# Critique Easter! AQHA



## WesternRider88 (Oct 30, 2012)

I'm not to good with conformation but she's beautiful!!! I love her color!


----------



## cowgirllinda1952 (Apr 15, 2013)

*Yes, I've always wanted a buckskin. Does anyone remember the color of Dale Evans horse, Buttermilk. Was she a buckskin or a gray with a black mane and tail?*


----------



## Copperhead (Jun 27, 2012)

If I remember correctly, she was considered a buttermilk buckskin. But those times are different than these times and I'm sure there's a big fancy word for it now


----------



## Tryst (Feb 8, 2012)

There is a lot to like about this mare beyond her color. She is nicely balanced overall with a fairly short back, strong loin connection, and sustantial motor behind. I like the angle and shape of her croup. She has a nice deep heartgirth and a pleasent head. She does appear to have a slightly upright shoulder (which match her pasterns, which are also a bit upright) and in some of the photos her neck appears a little bit short. Her neck muscles are upside-down (bottom muscle stronger than top muscle), which can be fixed through correct riding. Her hind legs are perhaps a touch straight, but not to the point of being a concern. I would prefer more bone in her front legs to support her body size. She also looks a bit on the chubby side in that second to last photo. I think with some aditional muscle she is going to be a knockout!


----------



## Ebony2Rose (Jun 18, 2010)

Thank you! I'm hoping to getting her in all her proper glory over the summer. She deserves more work than she's been getting lately.


----------



## Ebony2Rose (Jun 18, 2010)

Friendly bump? I've always been a bit worried about her legs and the length of her back- anything that looks like it could limit her?


----------



## tinyliny (Oct 31, 2009)

her conformation is very good overall. You should not worry. However, the last photos show that she likes her groceries. Do not allow her to get fat! she's bordering on that now. Actually, with a second look, I see some Butt Pillows on her, and a slight crest to her neck. She is probably fat already. look into her diet and maybe you are feeding too much grain. she might be an easy keeper who needs NO grain at all. most horses really dont' need grain.

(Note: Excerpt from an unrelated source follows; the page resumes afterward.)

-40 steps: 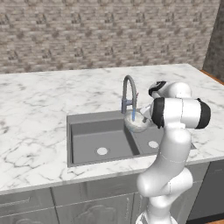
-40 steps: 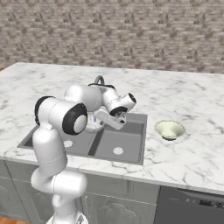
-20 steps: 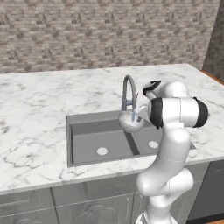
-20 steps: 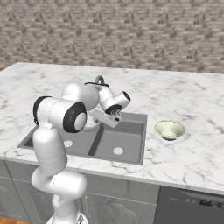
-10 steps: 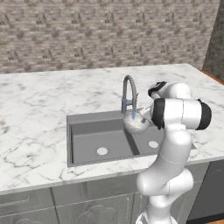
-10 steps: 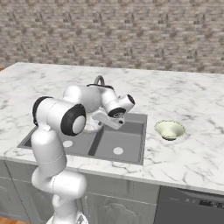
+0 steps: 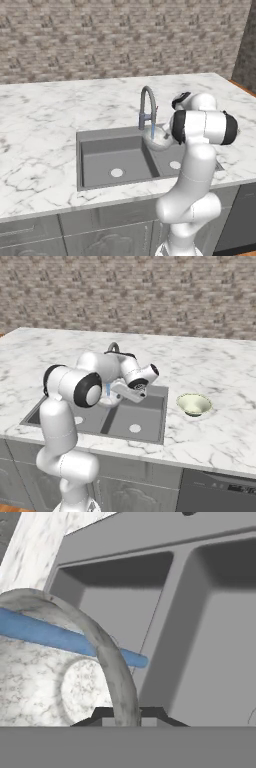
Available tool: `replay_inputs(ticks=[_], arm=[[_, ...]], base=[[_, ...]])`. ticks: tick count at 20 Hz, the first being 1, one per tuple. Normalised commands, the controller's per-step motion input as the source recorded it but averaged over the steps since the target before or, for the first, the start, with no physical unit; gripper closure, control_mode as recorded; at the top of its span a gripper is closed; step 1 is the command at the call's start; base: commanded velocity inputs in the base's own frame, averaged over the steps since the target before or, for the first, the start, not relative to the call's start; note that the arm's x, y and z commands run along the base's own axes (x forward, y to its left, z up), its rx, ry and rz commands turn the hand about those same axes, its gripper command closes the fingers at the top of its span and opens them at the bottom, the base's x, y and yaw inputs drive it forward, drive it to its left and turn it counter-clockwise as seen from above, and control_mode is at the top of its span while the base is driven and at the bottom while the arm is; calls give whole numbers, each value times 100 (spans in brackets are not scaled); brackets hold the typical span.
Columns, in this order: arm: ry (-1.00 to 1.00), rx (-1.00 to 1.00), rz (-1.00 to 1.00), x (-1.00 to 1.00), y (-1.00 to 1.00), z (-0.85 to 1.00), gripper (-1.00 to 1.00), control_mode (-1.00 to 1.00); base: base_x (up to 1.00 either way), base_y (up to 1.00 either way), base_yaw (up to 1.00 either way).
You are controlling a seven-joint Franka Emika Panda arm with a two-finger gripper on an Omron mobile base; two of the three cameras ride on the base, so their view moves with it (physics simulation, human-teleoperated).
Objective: Rinse each bowl for a few seconds and place them down in the sink or on the counter.
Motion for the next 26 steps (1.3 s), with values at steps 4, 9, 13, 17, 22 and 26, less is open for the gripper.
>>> replay_inputs(ticks=[4, 9, 13, 17, 22, 26], arm=[[0, 0, 1, 0, 23, 0, 100, -100], [-3, 4, 5, -46, -1, -1, 100, -100], [-4, 1, 11, -13, -32, -4, 100, -100], [-1, 0, 4, 31, -15, 0, 100, -100], [0, 0, 0, 34, 7, 0, 100, -100], [-1, 0, 0, -3, 18, 0, 100, -100]], base=[[0, 0, 0], [0, 0, 0], [0, 0, 0], [0, 0, 0], [0, 0, 0], [0, 0, 0]])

I disagree about the neck. I do not see an upside down neck at all. She is foundation bred?


----------



## Ebony2Rose (Jun 18, 2010)

TinyLilly: It actually makes me happy you say she looks fat LOL. I will keep that in mind though. This December marked a year with her, and when I bought her she was a little on the heavy side. I was told she was fed one scoop of grain once a day. I followed per feeding instructions, and she was given free choice hay. She drastically lost weight, to the point where I called the vet. I was told to move up to 2 scoops per day. She still refused to gain weight, and when I brought her to my summer camp, I was actually asked if she was a rescue. (Keep in mind she wasn't morbidly skinny in any standards. Just a little ribby. But I liked my horses with meat.) Her teeth were fine, and she was properly wormed. I didn't know what to do. She finally started gaining weight this fall, and I switched her over to a new feed and that helped also. I was flabbergasted. She can still sometimes see ribs when she turns, but I've accepted that as her norm. Thank you!

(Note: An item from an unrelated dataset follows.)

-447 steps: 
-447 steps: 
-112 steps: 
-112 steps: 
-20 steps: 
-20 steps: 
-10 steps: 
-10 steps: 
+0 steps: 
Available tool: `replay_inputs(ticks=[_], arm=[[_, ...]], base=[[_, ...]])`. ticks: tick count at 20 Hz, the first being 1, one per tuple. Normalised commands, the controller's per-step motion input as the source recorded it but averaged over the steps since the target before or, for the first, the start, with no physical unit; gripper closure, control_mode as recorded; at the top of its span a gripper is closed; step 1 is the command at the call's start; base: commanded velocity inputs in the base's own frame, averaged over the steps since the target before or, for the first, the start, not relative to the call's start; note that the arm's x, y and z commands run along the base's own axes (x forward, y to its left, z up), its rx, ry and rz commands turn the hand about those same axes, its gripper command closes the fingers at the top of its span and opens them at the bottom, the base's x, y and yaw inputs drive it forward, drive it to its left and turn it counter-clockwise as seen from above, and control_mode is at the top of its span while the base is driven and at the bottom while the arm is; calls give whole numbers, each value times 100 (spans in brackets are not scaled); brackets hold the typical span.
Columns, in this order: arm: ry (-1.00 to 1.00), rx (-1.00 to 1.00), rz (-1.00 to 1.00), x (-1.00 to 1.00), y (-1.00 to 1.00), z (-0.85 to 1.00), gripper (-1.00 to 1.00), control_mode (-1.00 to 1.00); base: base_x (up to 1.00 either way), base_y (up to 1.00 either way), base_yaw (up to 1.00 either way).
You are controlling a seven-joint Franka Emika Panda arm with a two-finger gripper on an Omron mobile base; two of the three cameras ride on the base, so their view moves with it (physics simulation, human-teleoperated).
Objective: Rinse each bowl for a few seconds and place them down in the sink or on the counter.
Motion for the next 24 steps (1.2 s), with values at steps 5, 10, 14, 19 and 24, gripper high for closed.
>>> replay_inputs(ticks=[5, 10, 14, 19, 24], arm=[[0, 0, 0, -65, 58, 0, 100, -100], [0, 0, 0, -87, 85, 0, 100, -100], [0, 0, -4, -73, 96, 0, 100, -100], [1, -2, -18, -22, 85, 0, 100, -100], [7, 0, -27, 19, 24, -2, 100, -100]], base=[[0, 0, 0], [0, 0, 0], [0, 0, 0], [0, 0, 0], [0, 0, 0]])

And no, she is actually heavily impressive bred. We actually had a HYPP scare when I first bought her. (I was 12 at the time, haha) I was told she was tested, but she wasn't. Me being the nervous first time horse owner thought EVERY skin flick/ muscle movement was a HYPP attack. Thankfully she was tested N/N!


----------



## Nikkibella (Mar 10, 2012)

Love the color and WHOA THOSE WHITHERS!!
_Posted via Mobile Device_


----------



## Ebony2Rose (Jun 18, 2010)

haha, good or bad withers?


----------